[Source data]
━━━━━━━━━━━━━━━━

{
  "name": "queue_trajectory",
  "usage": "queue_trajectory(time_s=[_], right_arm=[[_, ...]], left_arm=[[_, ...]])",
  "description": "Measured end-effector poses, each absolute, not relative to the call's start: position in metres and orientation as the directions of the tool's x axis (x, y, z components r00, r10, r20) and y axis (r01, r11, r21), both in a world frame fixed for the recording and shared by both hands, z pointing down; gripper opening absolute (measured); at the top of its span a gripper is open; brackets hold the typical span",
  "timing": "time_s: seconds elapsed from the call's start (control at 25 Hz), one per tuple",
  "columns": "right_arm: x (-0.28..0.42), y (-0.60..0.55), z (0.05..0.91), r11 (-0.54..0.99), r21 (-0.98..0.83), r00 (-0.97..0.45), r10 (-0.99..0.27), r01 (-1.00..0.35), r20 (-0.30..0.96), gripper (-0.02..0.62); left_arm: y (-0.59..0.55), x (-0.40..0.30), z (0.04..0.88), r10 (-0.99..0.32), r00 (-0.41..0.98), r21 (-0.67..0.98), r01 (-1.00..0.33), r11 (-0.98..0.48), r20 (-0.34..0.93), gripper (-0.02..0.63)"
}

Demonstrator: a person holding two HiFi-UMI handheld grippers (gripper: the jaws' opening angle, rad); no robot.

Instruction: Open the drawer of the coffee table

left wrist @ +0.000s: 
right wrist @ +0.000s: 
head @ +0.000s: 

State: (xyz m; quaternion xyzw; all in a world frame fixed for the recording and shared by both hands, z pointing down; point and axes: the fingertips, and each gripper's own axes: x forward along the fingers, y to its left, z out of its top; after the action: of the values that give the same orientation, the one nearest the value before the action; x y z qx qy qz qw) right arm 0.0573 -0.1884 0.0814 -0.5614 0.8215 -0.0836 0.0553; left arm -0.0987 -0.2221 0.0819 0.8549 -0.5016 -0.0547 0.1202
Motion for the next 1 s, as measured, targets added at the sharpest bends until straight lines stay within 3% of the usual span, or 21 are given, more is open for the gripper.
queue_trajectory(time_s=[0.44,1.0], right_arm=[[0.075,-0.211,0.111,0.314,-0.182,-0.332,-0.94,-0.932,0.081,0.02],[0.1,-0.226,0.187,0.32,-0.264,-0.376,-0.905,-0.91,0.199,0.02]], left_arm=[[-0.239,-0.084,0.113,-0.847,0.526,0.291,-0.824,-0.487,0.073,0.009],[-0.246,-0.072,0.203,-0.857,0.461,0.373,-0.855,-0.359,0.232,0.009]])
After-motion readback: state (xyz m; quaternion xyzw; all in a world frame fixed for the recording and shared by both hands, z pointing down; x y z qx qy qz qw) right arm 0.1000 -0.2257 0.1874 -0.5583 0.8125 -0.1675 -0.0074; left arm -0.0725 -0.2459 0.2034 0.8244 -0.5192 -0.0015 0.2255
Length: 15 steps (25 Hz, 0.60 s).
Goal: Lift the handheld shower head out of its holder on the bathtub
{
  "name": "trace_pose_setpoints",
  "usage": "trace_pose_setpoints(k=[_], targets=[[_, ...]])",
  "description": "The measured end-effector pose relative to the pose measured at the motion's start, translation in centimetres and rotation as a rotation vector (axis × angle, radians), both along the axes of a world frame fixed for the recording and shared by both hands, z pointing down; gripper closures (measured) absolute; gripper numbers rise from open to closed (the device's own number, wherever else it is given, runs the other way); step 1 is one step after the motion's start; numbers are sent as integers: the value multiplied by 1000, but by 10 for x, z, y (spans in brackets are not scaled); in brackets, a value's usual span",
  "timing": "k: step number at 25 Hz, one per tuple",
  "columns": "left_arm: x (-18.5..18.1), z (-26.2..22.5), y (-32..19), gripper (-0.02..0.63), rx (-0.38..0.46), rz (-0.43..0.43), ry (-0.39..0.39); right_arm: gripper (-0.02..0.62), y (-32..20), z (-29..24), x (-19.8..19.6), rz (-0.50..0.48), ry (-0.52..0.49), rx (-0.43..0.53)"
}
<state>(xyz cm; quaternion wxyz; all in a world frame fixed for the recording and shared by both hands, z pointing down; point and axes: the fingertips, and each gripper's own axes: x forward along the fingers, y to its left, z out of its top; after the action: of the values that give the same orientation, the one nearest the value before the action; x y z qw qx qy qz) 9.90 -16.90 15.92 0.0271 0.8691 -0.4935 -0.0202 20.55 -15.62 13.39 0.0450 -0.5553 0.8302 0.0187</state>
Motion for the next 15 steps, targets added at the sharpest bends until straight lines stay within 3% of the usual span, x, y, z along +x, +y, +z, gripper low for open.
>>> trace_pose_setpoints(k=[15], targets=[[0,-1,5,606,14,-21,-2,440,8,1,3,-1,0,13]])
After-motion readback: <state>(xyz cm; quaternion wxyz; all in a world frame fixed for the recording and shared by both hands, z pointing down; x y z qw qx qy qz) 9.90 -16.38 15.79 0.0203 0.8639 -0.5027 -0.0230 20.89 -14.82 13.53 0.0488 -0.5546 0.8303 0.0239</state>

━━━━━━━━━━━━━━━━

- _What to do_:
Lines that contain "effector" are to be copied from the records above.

- _Response for this exercise_:
  "description": "Measured end-effector poses, each absolute, not relative to the call's start: position in metres and orientation as the directions of the tool's x axis (x, y, z components r00, r10, r20) and y axis (r01, r11, r21), both in a world frame fixed for the recording and shared by both hands, z pointing down; gripper opening absolute (measured); at the top of its span a gripper is open; brackets hold the typical span",
  "description": "The measured end-effector pose relative to the pose measured at the motion's start, translation in centimetres and rotation as a rotation vector (axis × angle, radians), both along the axes of a world frame fixed for the recording and shared by both hands, z pointing down; gripper closures (measured) absolute; gripper numbers rise from open to closed (the device's own number, wherever else it is given, runs the other way); step 1 is one step after the motion's start; numbers are sent as integers: the value multiplied by 1000, but by 10 for x, z, y (spans in brackets are not scaled); in brackets, a value's usual span",

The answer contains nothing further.